What genetic mutations and syndromes are associated with Papillary Renal Cell Carcinoma (PRCC)?

From the Guidelines

Papillary renal cell carcinoma (PRCC) is associated with several genetic mutations and syndromes, including mutations in the MET gene, particularly in type 1 PRCC, and mutations in the FH gene, which is linked to hereditary leiomyomatosis and renal cell cancer (HLRCC) syndrome. The most significant genetic alterations in PRCC include:

• Mutations in the MET gene, particularly in type 1 PRCC, as reported in 1
• Mutations in the FH gene, which is linked to hereditary leiomyomatosis and renal cell cancer (HLRCC) syndrome, as mentioned in 1
• Alterations in the NRF2-antioxidant response element pathway, as discussed in 1
• Mutations in genes such as CDKN2A, SETD2, and BAP1, as noted in 1 Hereditary papillary renal cell carcinoma (HPRCC) is an autosomal dominant syndrome caused by activating mutations in the MET proto-oncogene, predisposing affected individuals to develop multiple, bilateral papillary renal tumors, as described in 1. Birt-Hogg-Dubé syndrome, caused by mutations in the FLCN gene, can also present with papillary renal tumors alongside other manifestations, as mentioned in 1. These genetic alterations drive tumor development by affecting cellular pathways involved in metabolism, proliferation, and response to hypoxia, as discussed in 1. Understanding these genetic underpinnings is crucial for accurate diagnosis, risk assessment in family members, and development of targeted therapies for patients with PRCC, as emphasized in 1. Key points to consider in the diagnosis and management of PRCC include:
• The recognition of new RCC subtypes, many demonstrating at least focal papillary architecture, as reported in 1
• The importance of excluding other entities that may show papillary architecture, such as FH-deficient RCC, MITF family translocation family RCC, renal medullary carcinoma, collecting duct carcinoma, and acquired cystic disease-associated RCC, as noted in 1
• The use of molecular classification to stratify PRCC into biologic subtypes, as proposed in 1
• The consideration of tumor architecture, including specific morphologic patterns, in predicting outcome, as discussed in 1

From the Research

Genetic Mutations and Syndromes Associated with Papillary Renal Cell Carcinoma

• Hereditary papillary renal cell carcinoma (HPRCC) is a rare autosomal dominant disease characterized by the development of multiple and bilateral papillary type I renal cell carcinomas (RCC) and papillary adenomas caused by activating mutations in the MET proto-oncogene 2, 3.
• The MET gene is commonly altered in type 1 PRCC, while multiple alterations are involved in type 2 PRCC 4.
• Activating mutations of MET were present in three cell lines that all demonstrated increased MET phosphorylation in response to HGF and abrogation of MET phosphorylation in response to MET inhibitors 5.
• Type 1 PRCC tends to have more alterations in the MET tyrosine kinase receptor than Type 2 PRCC 6.

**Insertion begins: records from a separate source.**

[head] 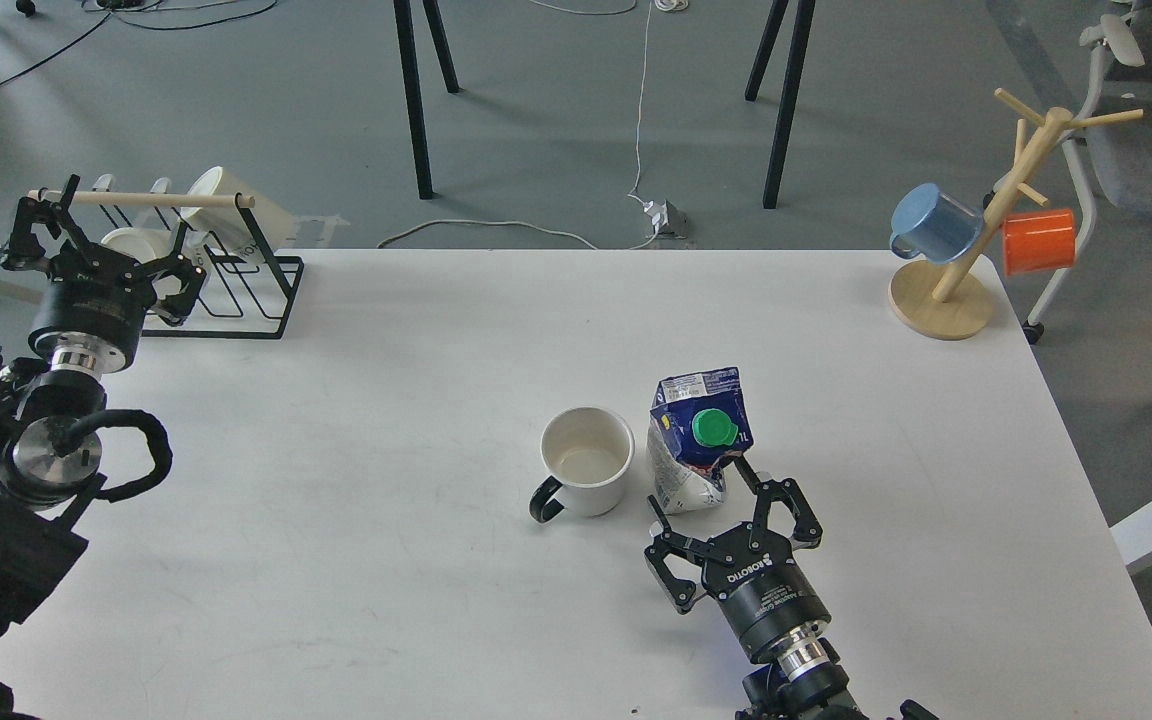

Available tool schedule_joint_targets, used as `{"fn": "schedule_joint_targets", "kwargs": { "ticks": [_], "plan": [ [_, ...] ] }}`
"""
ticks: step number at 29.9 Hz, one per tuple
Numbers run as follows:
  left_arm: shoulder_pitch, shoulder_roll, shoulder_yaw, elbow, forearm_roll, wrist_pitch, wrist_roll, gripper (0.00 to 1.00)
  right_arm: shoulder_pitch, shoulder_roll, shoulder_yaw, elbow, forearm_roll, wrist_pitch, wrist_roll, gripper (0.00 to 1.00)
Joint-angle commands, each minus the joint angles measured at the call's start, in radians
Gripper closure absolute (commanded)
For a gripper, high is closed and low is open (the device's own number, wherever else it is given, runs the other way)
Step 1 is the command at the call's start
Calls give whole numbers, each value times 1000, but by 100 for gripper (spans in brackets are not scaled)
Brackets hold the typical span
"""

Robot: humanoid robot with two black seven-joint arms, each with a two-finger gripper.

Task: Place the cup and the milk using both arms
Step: 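Release the carton and retract the right gripper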

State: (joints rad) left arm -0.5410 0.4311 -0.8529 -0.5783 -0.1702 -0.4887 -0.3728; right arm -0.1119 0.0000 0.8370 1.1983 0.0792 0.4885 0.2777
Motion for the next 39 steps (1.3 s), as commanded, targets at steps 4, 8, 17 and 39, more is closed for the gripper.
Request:
{"fn": "schedule_joint_targets", "kwargs": {
  "ticks": [4, 8, 17, 39],
  "plan": [
    [1, -2, -2, 0, 0, 0, 0, 1, -89, -72, 4, 73, -1, 0, 0, 1],
    [0, -3, -3, -14, -2, 0, 0, 1, -162, -164, 30, 167, -1, 0, 1, 1],
    [-1, -5, -2, -12, -2, 0, 0, 1, -197, -357, 333, 274, 5, 0, 0, 1],
    [-59, -8, -14, -6, -8, 0, 0, 1, 627, -410, 399, -205, 139, 0, -132, 1]
  ]
}}
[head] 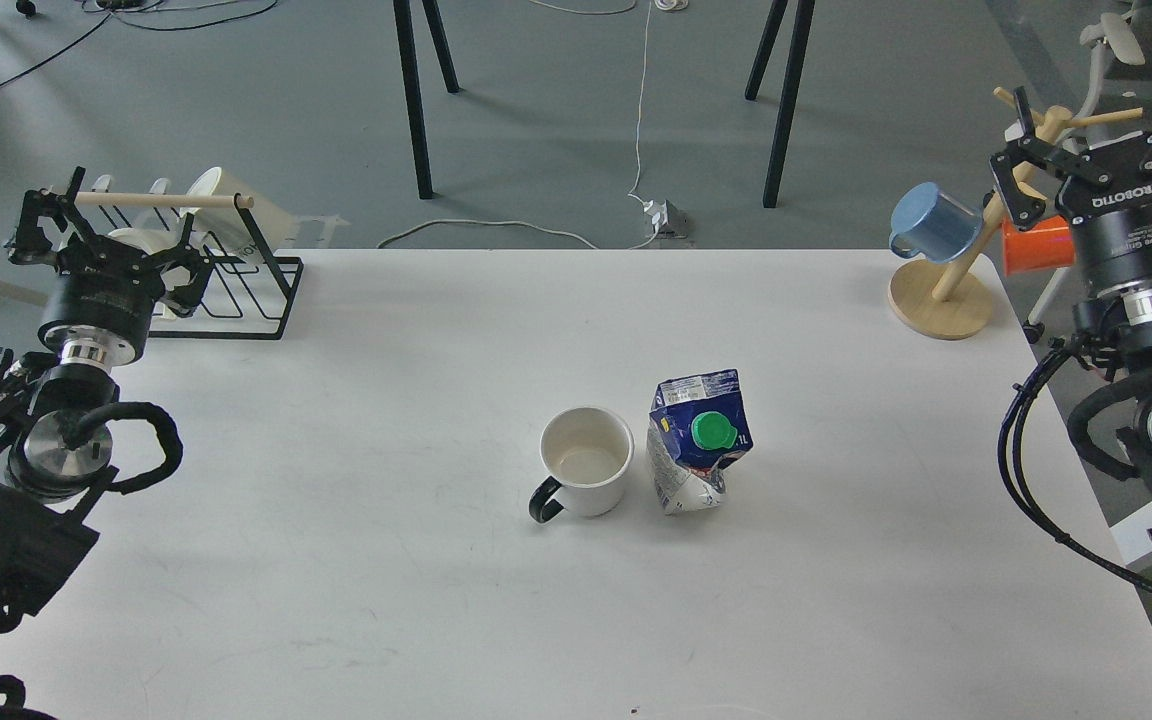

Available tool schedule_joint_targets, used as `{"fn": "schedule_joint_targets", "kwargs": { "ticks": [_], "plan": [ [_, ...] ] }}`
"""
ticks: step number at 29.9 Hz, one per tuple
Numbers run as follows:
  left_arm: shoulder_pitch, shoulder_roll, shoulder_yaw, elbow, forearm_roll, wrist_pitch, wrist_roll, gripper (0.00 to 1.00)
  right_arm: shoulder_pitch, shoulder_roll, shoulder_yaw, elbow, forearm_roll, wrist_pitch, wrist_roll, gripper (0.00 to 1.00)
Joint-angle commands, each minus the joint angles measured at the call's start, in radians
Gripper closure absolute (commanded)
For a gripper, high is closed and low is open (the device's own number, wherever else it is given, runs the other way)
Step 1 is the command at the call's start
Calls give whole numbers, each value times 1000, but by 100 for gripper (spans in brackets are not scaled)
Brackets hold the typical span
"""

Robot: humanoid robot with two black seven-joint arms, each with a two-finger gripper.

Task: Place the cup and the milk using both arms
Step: 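Release the carton and retract the right gripper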

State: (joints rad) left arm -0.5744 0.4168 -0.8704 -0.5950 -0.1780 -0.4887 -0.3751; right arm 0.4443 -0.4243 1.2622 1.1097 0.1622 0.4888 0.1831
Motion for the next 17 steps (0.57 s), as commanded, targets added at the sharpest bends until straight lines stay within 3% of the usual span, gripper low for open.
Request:
{"fn": "schedule_joint_targets", "kwargs": {
  "ticks": [1, 5, 17],
  "plan": [
    [-27, 7, 4, 12, 0, 0, 2, 1, 95, 27, -33, -158, 60, 0, -39, 1],
    [-45, 7, 10, 14, 0, 0, 10, 1, 131, 84, -53, -267, 60, 0, -40, 1],
    [-102, -35, 14, 80, 2, 0, 24, 1, 165, 140, -75, -354, 51, 0, -33, 1]
  ]
}}
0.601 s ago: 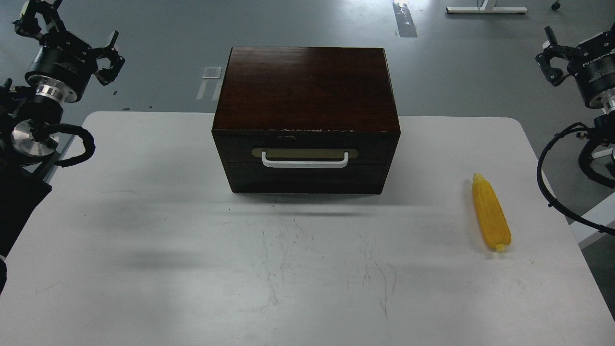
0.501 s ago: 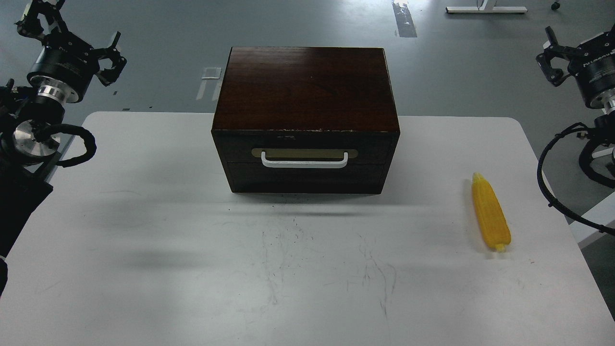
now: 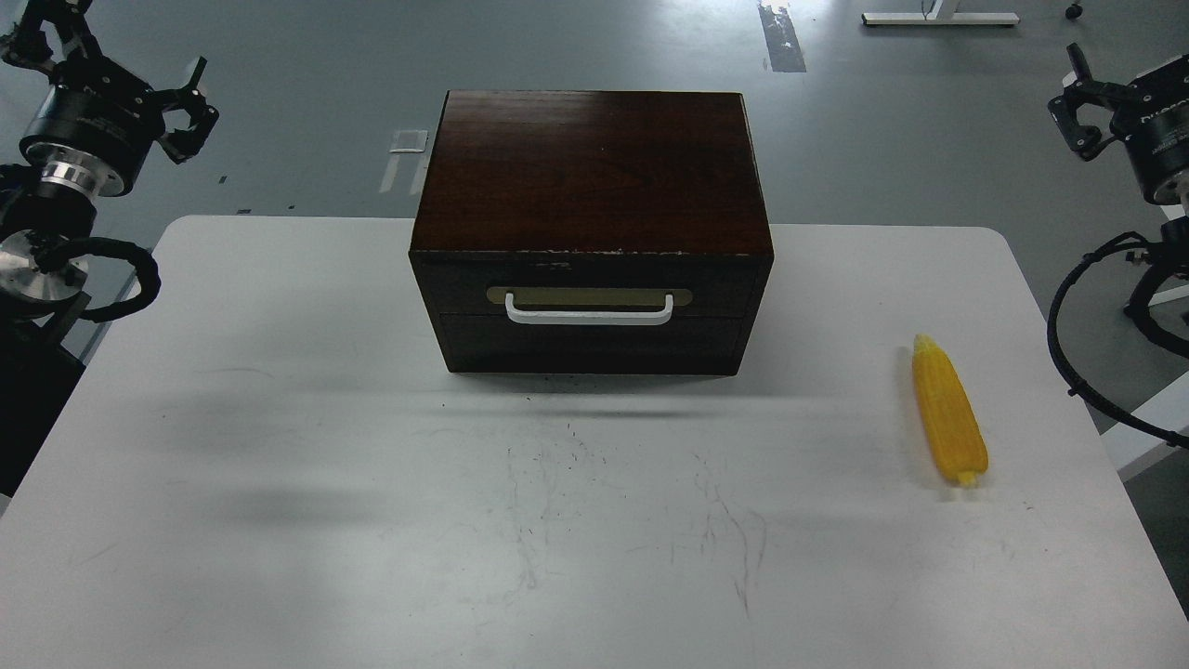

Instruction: Put corn in drawer with both arms

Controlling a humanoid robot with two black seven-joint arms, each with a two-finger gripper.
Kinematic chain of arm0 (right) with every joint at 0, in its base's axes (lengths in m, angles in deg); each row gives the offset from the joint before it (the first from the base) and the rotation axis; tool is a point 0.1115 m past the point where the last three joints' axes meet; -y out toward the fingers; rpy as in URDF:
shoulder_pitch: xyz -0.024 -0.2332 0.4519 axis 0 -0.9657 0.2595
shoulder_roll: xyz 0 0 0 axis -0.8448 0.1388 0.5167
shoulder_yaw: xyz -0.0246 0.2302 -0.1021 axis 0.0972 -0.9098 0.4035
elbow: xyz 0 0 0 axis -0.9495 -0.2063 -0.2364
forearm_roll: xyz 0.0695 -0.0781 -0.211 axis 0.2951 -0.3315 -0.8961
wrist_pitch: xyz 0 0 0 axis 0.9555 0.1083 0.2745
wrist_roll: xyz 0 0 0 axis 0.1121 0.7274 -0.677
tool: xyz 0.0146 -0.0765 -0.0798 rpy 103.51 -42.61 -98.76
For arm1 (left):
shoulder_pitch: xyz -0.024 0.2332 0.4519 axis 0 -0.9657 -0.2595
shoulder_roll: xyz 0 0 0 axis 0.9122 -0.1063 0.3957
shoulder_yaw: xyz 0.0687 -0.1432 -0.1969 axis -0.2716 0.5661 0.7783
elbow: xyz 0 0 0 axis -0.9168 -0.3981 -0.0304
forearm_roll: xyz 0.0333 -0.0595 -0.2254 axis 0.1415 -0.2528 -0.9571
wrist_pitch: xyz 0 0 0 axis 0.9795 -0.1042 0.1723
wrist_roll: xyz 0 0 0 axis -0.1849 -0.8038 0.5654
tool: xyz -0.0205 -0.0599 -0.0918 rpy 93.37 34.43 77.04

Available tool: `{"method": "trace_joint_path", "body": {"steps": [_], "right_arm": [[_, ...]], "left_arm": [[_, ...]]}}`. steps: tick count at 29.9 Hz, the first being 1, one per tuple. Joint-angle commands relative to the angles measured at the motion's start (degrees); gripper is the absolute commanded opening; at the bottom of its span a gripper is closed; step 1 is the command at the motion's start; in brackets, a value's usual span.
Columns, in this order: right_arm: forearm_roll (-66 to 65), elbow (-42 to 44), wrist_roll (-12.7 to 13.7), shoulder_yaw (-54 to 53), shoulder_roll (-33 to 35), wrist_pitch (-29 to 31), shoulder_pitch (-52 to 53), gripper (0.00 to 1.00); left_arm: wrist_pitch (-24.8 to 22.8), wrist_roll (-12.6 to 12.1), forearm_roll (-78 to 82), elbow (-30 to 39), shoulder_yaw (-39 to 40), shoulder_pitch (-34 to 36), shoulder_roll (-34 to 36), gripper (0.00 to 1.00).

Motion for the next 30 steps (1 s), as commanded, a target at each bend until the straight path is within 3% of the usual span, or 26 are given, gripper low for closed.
{"method": "trace_joint_path", "body": {"steps": [1,8,16,23,30], "right_arm": [[0.0,0.0,0.08,-0.15,0.07,0.19,0.07,1.0],[-0.09,0.09,0.08,-0.15,0.33,0.28,-0.02,1.0],[-0.09,0.0,-0.01,-0.06,0.51,0.36,-0.02,1.0],[-0.09,0.0,-0.01,-0.06,1.13,0.54,-0.02,1.0],[-0.09,0.0,-0.1,-0.06,1.57,0.63,0.07,1.0]], "left_arm": [[0.01,0.32,2.06,0.26,0.05,0.39,1.76,0.98],[0.01,0.67,15.06,3.68,0.05,4.95,5.71,0.97],[0.01,0.76,39.66,19.93,0.23,11.37,8.09,0.96],[0.01,0.67,63.9,38.47,0.14,16.64,7.57,0.96],[0.01,0.67,92.83,48.51,-0.21,16.74,3.0,0.96]]}}
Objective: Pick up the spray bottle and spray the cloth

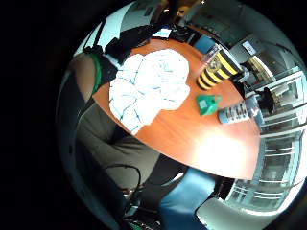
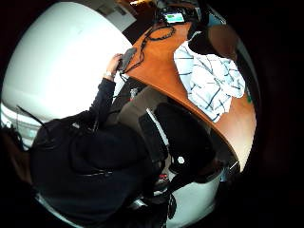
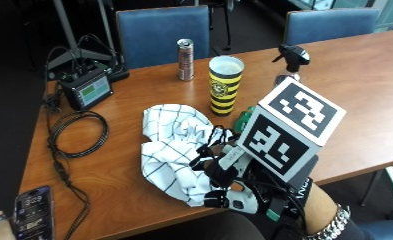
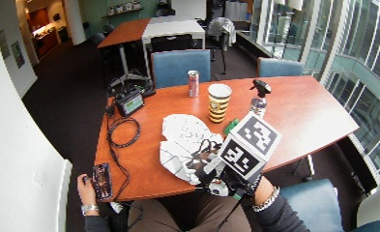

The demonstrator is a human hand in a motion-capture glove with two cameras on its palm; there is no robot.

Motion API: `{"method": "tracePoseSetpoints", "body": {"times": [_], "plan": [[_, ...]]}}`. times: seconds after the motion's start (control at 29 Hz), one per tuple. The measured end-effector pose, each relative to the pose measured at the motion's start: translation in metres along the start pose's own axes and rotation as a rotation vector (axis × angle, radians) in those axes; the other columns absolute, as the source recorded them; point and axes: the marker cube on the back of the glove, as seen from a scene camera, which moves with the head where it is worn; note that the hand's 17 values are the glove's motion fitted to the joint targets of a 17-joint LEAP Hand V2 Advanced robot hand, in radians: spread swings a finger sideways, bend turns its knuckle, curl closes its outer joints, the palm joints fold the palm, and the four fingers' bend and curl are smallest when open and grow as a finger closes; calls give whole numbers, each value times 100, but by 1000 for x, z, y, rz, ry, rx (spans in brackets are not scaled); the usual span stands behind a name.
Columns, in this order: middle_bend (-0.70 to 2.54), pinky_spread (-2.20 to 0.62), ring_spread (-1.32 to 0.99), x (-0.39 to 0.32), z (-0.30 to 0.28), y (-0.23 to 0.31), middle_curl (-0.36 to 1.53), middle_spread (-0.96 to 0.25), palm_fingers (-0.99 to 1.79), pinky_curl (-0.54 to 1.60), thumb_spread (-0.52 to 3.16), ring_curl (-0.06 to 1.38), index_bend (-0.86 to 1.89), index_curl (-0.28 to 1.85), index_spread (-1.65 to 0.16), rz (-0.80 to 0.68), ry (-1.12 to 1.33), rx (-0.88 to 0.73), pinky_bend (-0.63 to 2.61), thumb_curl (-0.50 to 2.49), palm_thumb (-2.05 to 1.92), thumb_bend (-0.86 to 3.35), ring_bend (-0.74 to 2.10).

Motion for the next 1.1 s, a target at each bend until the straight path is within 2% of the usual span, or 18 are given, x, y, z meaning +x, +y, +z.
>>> {"method": "tracePoseSetpoints", "body": {"times": [0.21,0.55,0.86,1.1], "plan": [[18,9,-14,11,-4,-21,25,-13,88,25,115,29,17,29,-38,9,20,26,27,16,40,16,38],[18,9,-15,72,-19,-67,29,-14,91,27,122,32,17,31,-38,161,57,119,22,20,45,13,38],[18,9,-14,162,-30,-98,32,-15,89,29,124,33,19,34,-37,479,5,256,18,25,56,14,33],[18,9,-13,215,-17,-104,33,-14,89,28,122,33,19,35,-37,758,-77,467,17,29,65,14,29]]}}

Syndromes Associated with Papillary Renal Cell Carcinoma

• Hereditary papillary renal cell carcinoma (HPRCC) syndrome is an autosomal dominant syndrome characterized by the occurrence of bilateral and multifocal, classic type papillary renal cell carcinomas 3.
• HPRCC syndrome is associated with missense mutations in the tyrosine kinase domain of the MET proto-oncogene 3.
• The presence of a non-papillary RCC associated with numerous papillary tumors should not exclude the diagnostic suspicion of HPRCC and thus to perform a thorough genomic study 2.